Task item:
Nothing after the line containing "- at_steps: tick" belongs in the answer; write out exactly every line from the start of the material up to it, including it.

-- -- --

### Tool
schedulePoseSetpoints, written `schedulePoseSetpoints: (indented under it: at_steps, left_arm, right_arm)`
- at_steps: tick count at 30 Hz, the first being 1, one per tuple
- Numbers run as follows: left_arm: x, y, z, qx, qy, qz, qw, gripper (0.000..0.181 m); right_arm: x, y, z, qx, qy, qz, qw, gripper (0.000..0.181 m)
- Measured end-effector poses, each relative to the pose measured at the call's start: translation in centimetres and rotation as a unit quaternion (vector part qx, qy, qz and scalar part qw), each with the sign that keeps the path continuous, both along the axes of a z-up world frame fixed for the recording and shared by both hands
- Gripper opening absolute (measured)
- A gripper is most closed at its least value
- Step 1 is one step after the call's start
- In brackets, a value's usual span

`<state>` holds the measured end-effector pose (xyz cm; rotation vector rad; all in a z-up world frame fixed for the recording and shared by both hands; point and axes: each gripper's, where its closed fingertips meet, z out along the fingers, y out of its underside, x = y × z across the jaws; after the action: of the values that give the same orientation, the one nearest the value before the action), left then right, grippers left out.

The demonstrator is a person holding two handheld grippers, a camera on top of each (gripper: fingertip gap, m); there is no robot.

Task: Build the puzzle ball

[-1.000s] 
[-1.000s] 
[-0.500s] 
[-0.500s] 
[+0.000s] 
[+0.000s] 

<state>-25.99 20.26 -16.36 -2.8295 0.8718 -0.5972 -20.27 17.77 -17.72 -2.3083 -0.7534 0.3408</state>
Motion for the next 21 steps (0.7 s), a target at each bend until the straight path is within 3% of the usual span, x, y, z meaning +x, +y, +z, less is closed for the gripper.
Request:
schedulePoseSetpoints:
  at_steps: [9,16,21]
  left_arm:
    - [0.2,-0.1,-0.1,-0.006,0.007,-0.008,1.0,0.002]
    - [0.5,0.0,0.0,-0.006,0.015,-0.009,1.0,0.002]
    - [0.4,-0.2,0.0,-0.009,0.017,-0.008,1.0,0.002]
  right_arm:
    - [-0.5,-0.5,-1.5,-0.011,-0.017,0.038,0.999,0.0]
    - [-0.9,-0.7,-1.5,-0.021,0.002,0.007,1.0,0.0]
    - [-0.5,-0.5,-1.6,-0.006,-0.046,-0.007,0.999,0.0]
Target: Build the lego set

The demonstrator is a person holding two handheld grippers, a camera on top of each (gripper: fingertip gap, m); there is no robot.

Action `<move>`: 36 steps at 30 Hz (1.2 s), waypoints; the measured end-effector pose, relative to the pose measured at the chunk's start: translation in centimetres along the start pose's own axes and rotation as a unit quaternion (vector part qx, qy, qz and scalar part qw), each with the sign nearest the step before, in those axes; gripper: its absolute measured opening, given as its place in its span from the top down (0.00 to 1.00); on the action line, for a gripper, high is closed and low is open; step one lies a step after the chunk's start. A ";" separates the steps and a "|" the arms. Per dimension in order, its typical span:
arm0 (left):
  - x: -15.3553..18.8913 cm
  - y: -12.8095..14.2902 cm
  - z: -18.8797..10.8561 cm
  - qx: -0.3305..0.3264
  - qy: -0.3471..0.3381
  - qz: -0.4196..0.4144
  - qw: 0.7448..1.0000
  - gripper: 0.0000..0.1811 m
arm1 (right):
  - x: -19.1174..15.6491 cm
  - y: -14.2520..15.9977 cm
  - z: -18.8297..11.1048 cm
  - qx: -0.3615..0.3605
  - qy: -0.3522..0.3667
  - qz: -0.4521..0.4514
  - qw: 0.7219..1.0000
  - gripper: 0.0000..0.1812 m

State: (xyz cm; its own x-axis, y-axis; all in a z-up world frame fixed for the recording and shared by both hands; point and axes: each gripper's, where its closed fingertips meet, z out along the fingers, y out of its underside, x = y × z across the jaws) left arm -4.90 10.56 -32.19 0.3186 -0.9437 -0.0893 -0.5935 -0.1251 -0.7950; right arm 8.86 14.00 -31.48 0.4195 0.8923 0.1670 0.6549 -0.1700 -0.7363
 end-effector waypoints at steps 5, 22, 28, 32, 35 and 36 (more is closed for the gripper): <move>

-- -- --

Reply:
### Tool
schedulePoseSetpoints, written `schedulePoseSetpoints: (indented under it: at_steps, left_arm, right_arm)`
- at_steps: tick count at 30 Hz, the first being 1, one per tuple

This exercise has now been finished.